* _Goal of the exercise_
In the listing that follows, locate the line containing "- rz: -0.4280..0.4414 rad" and the line containing "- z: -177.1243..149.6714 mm". Retype exactly those two lines and every line between them, and nothing more.

* _Provided records_
########################################
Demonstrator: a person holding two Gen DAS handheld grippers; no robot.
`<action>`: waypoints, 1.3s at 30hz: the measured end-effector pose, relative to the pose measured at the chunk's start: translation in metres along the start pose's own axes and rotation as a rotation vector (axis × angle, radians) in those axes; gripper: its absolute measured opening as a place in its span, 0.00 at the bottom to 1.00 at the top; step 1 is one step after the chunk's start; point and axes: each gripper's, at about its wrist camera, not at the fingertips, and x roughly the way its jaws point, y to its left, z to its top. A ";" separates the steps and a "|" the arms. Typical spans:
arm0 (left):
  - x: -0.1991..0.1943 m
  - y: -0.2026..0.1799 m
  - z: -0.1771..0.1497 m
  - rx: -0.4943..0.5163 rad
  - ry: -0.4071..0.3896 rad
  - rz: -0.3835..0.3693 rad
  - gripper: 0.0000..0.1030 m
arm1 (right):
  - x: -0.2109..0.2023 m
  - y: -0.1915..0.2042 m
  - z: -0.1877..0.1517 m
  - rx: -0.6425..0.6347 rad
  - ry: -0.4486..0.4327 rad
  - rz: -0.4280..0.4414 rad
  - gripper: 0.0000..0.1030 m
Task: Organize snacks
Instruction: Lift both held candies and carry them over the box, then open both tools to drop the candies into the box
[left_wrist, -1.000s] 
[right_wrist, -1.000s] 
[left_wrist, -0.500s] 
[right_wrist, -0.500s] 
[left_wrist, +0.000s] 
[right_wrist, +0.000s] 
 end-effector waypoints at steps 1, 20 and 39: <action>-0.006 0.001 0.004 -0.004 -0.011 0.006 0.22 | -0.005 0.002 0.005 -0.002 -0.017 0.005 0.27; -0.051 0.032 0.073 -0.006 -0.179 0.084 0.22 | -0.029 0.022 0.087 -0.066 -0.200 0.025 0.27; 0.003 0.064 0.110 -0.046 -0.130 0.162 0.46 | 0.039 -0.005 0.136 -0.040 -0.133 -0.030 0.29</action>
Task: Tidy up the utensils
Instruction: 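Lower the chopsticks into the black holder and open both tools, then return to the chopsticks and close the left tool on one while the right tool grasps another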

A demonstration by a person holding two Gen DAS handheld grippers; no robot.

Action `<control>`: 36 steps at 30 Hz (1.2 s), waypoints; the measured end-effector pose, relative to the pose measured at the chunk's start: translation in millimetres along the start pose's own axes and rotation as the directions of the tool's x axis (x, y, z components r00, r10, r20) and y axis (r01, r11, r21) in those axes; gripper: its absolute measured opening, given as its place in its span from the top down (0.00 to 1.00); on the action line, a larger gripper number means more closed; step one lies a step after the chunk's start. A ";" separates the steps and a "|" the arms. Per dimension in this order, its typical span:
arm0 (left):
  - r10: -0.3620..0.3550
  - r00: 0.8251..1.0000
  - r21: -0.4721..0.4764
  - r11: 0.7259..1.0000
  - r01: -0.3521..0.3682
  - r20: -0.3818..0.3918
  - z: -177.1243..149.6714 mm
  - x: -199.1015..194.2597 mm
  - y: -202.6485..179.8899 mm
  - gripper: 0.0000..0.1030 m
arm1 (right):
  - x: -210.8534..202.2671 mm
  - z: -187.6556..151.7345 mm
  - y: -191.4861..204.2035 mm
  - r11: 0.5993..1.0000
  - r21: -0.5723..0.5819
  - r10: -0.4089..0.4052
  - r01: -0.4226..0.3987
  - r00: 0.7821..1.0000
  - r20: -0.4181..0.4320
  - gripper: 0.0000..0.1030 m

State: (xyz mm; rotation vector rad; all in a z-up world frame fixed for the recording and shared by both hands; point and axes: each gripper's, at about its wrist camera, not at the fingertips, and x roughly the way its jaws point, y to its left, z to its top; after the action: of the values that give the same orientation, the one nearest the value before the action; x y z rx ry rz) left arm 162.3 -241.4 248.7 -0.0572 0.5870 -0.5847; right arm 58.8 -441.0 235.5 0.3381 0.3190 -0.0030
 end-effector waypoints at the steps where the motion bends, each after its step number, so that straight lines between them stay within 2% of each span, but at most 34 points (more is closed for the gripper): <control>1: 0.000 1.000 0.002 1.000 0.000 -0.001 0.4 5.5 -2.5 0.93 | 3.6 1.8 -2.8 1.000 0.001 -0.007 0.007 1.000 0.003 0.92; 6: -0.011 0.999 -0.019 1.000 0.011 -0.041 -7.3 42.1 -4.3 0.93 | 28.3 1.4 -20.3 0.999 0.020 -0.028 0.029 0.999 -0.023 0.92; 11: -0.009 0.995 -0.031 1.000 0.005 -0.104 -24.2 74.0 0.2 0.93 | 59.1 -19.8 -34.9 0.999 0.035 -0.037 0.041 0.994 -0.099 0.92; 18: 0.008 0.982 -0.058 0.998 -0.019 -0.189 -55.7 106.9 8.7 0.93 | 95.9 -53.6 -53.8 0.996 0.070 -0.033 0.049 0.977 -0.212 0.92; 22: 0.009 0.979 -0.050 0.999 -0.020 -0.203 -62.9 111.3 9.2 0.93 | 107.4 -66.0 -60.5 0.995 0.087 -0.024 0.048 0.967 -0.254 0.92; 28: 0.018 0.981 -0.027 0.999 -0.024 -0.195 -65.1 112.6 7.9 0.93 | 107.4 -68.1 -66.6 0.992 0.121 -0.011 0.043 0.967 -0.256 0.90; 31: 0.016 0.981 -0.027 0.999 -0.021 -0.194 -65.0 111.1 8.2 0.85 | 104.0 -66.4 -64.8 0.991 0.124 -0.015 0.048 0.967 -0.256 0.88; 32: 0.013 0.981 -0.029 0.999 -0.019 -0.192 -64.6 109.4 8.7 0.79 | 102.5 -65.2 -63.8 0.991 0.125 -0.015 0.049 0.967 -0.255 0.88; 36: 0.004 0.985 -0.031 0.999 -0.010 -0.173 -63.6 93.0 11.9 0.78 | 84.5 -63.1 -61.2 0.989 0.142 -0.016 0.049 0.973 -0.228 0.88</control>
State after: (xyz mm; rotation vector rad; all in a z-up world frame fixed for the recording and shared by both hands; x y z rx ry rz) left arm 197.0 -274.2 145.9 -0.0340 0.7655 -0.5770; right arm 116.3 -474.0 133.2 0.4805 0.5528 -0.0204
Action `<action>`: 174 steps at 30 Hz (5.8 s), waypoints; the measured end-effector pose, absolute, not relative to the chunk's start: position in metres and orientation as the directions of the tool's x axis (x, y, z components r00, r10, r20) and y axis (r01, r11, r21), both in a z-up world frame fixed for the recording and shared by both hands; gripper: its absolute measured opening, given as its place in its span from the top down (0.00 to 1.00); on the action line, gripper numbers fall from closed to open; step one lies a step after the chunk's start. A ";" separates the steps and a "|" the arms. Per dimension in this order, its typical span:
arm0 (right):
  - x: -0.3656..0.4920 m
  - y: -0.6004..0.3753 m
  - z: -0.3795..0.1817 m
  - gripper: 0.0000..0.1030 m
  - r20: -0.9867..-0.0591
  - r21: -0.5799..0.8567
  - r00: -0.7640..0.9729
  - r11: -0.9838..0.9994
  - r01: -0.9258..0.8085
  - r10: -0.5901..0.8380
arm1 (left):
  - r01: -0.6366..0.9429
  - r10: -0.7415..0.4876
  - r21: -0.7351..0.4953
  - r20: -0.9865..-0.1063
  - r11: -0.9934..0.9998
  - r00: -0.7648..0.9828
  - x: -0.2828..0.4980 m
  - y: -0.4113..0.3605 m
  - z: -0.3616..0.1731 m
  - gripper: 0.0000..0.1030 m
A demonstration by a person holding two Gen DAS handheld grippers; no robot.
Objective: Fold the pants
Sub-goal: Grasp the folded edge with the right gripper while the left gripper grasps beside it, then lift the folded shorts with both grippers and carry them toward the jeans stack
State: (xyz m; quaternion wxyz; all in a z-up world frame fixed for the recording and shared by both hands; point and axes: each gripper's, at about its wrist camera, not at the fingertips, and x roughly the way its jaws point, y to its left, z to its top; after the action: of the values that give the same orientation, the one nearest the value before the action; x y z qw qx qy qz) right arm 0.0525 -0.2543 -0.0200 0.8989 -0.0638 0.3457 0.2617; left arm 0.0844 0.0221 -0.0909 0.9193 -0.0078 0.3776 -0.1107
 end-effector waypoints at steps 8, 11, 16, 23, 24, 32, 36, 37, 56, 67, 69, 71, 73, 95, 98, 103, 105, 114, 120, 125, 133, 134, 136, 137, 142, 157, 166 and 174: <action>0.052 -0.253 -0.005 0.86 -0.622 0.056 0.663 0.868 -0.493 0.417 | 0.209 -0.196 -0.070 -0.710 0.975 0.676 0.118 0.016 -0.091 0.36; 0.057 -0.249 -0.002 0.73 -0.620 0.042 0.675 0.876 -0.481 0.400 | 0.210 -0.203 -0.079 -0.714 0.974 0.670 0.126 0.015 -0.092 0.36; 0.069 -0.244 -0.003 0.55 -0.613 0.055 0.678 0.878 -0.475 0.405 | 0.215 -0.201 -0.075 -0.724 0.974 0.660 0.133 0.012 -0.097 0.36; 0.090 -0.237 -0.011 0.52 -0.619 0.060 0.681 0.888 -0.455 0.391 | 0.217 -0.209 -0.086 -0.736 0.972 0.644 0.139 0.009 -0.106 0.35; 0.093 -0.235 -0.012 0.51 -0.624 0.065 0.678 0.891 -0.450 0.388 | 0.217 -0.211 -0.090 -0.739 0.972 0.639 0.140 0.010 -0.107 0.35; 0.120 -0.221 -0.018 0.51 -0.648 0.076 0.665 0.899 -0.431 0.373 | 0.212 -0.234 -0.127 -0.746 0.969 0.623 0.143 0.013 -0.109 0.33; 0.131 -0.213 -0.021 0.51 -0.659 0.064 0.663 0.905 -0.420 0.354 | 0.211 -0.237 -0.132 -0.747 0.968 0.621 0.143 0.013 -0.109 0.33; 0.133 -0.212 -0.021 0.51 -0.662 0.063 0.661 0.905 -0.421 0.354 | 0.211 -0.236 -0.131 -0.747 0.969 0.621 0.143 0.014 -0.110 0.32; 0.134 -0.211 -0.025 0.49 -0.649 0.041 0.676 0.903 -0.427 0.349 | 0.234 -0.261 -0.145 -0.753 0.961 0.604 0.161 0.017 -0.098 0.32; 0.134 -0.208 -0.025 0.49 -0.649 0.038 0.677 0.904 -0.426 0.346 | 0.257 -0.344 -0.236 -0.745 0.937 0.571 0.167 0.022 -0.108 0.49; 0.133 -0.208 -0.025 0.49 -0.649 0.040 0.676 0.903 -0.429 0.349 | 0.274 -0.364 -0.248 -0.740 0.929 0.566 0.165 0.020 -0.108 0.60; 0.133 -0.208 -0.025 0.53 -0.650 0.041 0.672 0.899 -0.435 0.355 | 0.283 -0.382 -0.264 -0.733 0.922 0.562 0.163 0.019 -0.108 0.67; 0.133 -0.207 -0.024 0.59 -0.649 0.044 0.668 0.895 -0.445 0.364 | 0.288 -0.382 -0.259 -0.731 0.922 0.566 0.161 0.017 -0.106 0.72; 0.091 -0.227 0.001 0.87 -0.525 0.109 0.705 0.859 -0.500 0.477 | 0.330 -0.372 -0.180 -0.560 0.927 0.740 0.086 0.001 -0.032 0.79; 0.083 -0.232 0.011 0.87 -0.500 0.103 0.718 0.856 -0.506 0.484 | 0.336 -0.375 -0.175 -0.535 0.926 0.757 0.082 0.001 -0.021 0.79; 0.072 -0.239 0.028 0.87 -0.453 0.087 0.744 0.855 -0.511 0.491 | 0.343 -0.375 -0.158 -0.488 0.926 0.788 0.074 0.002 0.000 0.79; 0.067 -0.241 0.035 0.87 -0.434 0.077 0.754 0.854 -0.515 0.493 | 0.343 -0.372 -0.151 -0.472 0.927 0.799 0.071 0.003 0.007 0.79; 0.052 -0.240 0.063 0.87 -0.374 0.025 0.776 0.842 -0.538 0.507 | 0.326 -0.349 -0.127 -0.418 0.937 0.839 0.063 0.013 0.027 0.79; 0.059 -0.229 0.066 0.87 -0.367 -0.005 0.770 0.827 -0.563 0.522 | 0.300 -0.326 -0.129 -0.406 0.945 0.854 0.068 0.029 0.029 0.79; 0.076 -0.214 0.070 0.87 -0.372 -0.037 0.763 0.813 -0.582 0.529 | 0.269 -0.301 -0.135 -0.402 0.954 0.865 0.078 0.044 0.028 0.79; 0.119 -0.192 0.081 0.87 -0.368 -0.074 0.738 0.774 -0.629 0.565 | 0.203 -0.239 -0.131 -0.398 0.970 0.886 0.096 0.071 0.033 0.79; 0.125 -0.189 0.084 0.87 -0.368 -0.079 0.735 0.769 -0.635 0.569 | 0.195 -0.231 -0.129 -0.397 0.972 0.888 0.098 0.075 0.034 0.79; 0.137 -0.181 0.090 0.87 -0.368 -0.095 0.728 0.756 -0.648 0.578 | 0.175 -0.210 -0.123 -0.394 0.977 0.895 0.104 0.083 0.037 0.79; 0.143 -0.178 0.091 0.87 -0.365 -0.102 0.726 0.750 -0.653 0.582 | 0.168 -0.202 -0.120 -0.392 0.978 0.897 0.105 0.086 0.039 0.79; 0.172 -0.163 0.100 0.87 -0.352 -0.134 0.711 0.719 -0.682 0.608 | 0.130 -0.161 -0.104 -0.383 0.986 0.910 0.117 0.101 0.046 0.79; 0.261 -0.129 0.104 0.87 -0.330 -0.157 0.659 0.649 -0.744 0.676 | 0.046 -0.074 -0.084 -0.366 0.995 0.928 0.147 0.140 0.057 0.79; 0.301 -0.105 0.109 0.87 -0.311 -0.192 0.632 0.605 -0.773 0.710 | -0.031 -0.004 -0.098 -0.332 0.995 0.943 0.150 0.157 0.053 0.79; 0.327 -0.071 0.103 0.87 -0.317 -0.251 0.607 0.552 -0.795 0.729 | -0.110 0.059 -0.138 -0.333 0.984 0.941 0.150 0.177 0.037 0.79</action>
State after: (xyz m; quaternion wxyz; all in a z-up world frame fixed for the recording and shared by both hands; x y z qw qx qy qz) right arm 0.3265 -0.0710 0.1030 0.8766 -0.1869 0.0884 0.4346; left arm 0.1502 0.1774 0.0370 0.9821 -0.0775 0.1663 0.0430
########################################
* _Your solution_
  - rz: -0.4280..0.4414 rad
  - gripper: 0.0000..0.1030 m
Task: Organize snacks
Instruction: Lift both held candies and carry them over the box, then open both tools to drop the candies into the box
[left_wrist, -1.000s] 
[right_wrist, -1.000s] 
[left_wrist, -0.500s] 
[right_wrist, -0.500s] 
[left_wrist, +0.000s] 
[right_wrist, +0.000s] 
 end-effector waypoints at steps 1, 20 and 39: <action>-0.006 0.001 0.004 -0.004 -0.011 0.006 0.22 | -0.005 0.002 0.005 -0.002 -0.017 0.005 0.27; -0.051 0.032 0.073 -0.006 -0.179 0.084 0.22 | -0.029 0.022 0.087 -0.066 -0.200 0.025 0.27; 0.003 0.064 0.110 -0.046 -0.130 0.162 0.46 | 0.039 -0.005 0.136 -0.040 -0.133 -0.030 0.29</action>
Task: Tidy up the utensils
Instruction: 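Lower the chopsticks into the black holder and open both tools, then return to the chopsticks and close the left tool on one while the right tool grasps another
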
A demonstration by a person holding two Gen DAS handheld grippers; no robot.

Action `<control>`: 36 steps at 30 Hz (1.2 s), waypoints; the measured end-effector pose, relative to the pose measured at the chunk's start: translation in millimetres along the start pose's own axes and rotation as the directions of the tool's x axis (x, y, z components r00, r10, r20) and y axis (r01, r11, r21) in those axes; gripper: its absolute measured opening, given as its place in its span from the top down (0.00 to 1.00); on the action line, a larger gripper number means more closed; step one lies a step after the chunk's start. A ";" separates the steps and a "|" the arms. Per dimension in this order, its typical span:
arm0 (left):
  - r10: -0.3620..0.3550
  - r00: 0.8251..1.0000
  - r21: -0.4721..0.4764
  - r11: 0.7259..1.0000
  - r01: -0.3521..0.3682
  - r20: -0.3818..0.3918
  - z: -177.1243..149.6714 mm

There is nothing more to the answer.